■ WORK INSTRUCTION
Scan the data, and whenever a line contains "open", copy it.

■ RECORDED DATA
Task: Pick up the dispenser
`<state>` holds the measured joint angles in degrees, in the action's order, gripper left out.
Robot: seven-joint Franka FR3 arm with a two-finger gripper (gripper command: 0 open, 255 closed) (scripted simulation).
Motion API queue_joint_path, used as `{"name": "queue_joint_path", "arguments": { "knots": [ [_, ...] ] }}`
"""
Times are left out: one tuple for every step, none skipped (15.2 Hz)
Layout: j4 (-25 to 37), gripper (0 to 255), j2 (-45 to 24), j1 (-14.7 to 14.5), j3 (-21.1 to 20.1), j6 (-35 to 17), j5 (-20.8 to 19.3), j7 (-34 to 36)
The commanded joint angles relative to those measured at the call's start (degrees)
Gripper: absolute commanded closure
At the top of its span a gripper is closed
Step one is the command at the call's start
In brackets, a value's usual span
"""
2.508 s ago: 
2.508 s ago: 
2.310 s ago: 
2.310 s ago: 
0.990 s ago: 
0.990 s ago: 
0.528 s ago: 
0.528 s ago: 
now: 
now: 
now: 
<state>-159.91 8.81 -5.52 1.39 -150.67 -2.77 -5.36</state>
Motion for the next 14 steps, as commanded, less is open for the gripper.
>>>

■ RESULT
Robot: seven-joint Franka FR3 arm with a two-finger gripper (gripper command: 0 open, 255 closed) (scripted simulation).
Motion for the next 14 steps, as commanded, less is open for the gripper.

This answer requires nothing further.